Word for word, please restate the line containing "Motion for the" and all the lines that follow it to the end of the data.

*** Stored data ***

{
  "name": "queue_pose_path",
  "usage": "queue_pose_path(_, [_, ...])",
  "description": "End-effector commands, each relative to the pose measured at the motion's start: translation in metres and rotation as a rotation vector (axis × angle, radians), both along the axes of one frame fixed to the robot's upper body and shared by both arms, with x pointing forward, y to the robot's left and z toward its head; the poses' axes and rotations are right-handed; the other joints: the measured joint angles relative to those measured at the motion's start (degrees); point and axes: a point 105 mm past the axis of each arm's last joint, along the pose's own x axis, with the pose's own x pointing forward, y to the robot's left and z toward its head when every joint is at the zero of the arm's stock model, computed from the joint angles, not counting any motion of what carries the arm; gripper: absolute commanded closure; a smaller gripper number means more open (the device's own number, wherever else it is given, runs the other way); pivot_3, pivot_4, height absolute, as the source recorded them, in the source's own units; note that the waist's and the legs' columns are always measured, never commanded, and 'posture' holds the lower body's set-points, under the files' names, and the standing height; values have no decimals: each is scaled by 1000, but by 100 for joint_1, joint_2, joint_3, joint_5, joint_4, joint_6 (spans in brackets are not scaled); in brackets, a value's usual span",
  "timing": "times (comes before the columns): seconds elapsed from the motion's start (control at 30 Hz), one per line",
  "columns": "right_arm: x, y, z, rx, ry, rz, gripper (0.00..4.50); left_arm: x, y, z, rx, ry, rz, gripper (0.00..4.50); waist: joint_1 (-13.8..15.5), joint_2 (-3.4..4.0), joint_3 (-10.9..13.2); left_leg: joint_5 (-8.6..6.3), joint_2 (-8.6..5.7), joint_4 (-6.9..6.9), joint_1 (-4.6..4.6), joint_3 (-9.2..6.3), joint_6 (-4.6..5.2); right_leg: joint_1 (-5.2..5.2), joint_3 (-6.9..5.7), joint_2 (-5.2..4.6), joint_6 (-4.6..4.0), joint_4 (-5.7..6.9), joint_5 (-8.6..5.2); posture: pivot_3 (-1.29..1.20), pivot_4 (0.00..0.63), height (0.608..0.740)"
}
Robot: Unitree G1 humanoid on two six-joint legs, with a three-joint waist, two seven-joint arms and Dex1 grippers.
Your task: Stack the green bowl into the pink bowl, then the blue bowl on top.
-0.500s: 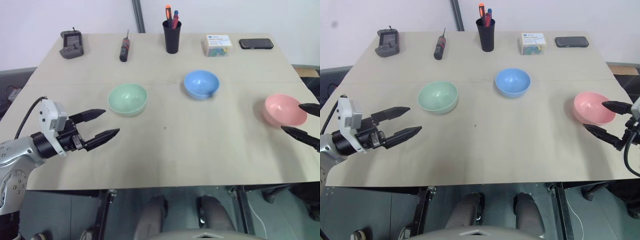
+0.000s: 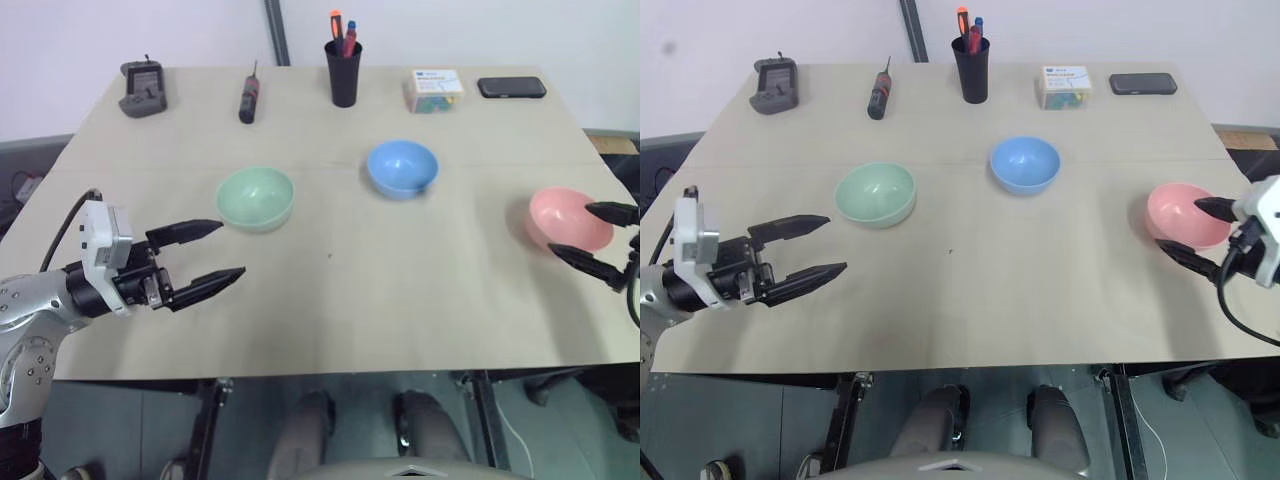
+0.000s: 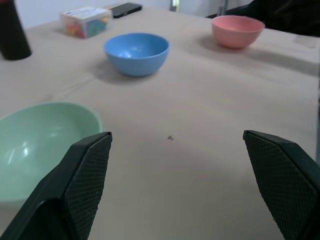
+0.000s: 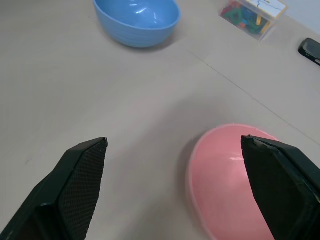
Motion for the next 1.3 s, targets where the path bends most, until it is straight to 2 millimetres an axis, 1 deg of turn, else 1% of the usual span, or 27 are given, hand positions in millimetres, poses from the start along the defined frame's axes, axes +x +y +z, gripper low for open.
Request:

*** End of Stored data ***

Written response:
Motion for the next 1.3 s, targets where the path bends most, until it is straight to 2 millimetres an axis, 1 deg of turn, else 1% of the usual span, or 27 are given, hand positions in millimetres, poses from the start along the defined frame's axes, axes +x +y +z, gripper low for open.
Request:

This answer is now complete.